Last week, standing with the Bible skeptic Michael on the common ground that science affords, we continued to look to the stars to see what we might learn. What we have been looking for is evidence that the universe had a beginning, because if the universe had a beginning, then it had to have a Beginner.
In the early twentieth century Albert Einstein ventured to say that the universe is continuously expanding and that the planets and moons and stars are all moving further and further away from each other. Then, some 20 years later, a man named Edwin Hubble confirmed Einstein’s equations. Of course, this was all just mathematical theory at the time. By the end of the twentieth century the Hubble telescope (named after Edwin Hubble) was looking out unto the far edges of the universe. And what the Hubble telescope saw was absolutely amazing.

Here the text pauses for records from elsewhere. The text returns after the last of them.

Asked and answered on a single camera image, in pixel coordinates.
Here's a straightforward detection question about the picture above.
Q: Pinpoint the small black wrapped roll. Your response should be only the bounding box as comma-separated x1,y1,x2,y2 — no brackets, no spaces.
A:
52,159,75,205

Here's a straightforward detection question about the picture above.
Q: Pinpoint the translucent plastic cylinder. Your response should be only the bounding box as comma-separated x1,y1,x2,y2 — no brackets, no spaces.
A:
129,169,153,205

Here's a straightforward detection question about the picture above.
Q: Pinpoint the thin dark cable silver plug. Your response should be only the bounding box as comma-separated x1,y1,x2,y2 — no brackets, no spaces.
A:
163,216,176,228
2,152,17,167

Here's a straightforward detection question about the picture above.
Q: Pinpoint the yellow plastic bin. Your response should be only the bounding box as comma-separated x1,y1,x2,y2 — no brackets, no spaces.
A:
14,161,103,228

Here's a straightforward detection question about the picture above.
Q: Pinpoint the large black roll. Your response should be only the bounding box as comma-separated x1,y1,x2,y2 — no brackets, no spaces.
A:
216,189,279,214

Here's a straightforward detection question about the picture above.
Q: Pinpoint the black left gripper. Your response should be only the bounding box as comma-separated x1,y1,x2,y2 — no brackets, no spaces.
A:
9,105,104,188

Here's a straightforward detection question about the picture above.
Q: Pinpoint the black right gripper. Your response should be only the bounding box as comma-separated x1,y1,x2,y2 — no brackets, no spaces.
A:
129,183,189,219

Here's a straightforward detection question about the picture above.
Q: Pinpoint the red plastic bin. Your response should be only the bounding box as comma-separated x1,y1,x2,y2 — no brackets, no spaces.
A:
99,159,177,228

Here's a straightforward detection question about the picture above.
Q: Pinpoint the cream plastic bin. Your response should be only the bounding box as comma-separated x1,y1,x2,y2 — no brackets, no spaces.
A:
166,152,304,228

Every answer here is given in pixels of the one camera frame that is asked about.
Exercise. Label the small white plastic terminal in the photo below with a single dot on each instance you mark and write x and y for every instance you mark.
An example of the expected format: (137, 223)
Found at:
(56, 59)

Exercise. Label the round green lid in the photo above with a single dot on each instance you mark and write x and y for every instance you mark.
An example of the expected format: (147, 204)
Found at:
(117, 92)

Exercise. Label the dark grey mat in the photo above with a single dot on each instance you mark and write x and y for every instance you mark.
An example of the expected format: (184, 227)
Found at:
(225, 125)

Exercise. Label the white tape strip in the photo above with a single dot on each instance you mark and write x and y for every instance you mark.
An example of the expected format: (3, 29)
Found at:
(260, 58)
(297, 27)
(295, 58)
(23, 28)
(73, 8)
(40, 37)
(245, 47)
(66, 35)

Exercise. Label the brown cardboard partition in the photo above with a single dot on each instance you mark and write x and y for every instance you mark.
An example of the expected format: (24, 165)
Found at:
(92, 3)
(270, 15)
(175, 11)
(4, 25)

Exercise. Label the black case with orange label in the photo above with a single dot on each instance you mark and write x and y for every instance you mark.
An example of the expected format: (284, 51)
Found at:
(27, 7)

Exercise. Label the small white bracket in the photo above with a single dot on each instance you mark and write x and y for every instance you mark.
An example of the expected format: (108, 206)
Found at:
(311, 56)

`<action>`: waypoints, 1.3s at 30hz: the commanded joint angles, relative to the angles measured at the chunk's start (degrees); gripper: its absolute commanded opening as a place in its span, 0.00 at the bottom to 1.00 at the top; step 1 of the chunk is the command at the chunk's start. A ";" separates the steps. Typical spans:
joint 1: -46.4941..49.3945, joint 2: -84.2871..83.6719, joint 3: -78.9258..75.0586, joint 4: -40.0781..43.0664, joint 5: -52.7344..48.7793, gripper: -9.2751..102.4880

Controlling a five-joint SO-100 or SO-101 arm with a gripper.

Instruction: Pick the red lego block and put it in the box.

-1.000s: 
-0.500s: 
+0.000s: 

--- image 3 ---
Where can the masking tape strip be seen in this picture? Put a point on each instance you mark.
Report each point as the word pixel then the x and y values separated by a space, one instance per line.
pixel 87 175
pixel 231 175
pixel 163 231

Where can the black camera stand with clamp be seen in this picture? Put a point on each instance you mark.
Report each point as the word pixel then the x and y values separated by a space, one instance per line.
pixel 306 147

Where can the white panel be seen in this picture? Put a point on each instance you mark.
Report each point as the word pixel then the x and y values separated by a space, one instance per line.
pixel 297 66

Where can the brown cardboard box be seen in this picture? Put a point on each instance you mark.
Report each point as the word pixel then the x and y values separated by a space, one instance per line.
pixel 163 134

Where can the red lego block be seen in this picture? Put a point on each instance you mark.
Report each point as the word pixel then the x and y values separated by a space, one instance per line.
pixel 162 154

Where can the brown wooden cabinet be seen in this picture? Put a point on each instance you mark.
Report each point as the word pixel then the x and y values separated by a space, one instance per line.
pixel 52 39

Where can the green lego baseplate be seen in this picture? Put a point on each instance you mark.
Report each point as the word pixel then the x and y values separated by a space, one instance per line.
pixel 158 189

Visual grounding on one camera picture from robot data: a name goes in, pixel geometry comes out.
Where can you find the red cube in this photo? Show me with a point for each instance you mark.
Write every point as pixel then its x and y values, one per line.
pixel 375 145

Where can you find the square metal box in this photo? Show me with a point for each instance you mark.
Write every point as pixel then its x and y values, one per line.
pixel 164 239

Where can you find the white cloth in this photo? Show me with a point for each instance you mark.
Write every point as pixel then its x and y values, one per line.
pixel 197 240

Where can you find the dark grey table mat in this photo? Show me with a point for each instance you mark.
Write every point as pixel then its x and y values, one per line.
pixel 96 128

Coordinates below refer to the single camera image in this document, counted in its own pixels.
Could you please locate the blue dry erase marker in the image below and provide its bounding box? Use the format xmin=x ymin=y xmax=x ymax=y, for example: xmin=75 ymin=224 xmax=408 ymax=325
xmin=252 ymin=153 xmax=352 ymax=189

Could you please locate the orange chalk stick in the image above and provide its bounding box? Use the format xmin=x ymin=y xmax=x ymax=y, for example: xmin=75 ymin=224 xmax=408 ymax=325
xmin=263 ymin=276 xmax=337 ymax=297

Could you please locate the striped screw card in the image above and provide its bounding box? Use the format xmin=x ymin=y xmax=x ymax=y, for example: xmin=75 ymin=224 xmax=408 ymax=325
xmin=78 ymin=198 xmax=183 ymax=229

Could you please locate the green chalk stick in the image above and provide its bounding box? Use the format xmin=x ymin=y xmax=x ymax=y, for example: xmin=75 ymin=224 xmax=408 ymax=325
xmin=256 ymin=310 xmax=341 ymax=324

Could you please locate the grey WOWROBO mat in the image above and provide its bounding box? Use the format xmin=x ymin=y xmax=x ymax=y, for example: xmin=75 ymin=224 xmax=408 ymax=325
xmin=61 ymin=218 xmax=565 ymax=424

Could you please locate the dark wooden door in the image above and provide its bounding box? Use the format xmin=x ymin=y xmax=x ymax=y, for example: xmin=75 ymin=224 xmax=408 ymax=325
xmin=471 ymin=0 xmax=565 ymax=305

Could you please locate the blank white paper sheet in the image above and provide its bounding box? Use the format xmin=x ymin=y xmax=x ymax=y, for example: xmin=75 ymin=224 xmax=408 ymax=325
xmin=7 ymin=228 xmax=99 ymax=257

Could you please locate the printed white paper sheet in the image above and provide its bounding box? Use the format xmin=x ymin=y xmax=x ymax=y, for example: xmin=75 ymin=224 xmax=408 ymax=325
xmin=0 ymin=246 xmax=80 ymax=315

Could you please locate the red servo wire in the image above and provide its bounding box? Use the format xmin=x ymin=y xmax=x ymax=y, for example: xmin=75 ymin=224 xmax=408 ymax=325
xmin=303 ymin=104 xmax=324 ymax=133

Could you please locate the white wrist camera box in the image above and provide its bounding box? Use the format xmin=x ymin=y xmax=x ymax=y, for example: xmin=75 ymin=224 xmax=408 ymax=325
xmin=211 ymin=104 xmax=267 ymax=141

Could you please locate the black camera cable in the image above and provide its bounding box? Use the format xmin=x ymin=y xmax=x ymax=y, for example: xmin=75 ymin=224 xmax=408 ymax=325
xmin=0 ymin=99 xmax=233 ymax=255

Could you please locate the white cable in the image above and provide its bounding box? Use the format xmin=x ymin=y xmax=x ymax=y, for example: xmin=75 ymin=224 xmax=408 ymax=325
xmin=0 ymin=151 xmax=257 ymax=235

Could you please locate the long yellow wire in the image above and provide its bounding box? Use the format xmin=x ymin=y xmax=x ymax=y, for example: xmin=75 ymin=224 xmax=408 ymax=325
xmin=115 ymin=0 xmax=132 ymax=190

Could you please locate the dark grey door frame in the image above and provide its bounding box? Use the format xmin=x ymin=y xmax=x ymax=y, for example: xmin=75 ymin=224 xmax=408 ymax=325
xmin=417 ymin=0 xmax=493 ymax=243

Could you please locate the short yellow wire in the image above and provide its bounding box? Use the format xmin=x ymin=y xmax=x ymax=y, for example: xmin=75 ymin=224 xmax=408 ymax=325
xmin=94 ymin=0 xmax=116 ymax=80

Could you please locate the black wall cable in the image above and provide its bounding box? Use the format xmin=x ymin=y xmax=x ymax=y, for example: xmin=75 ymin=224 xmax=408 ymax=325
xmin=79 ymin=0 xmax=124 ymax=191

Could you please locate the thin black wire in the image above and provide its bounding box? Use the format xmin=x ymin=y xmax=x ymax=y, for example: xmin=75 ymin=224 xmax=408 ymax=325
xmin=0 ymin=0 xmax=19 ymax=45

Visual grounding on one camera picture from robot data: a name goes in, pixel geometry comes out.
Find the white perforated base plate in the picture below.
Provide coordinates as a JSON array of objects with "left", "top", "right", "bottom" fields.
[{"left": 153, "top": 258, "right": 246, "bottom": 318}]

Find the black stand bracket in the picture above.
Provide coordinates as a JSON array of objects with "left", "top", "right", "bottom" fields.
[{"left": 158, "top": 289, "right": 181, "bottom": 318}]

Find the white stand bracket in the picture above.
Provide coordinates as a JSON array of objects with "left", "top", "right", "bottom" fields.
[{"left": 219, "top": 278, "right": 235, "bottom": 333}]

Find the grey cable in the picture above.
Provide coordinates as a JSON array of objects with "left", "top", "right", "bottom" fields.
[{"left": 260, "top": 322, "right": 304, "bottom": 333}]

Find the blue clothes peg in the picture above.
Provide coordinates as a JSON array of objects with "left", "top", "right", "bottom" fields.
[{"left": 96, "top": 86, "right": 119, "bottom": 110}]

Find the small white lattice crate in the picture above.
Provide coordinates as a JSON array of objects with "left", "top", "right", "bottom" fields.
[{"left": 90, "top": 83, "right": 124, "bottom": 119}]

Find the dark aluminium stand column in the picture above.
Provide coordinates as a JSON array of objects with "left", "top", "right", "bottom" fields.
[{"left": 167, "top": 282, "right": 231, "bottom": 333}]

The Hubble was able to take light that was being emitted by the distant stars at the very edge of the universe and analyze it by passing the starlight through a prism. In this way they were able to separate the different wavelengths of light just like what happens in a rainbow. But they noticed two things that were odd. The red band of light had moved, or shifted from its normal location in the rainbow. They also observed that the blue band of light from other stars had shifted as well. But this is exactly what Einstein and Hubble had predicted; a shift in the position of the red light in the stars that were moving away, and a shift in the position of the blue light in the stars that were moving closer.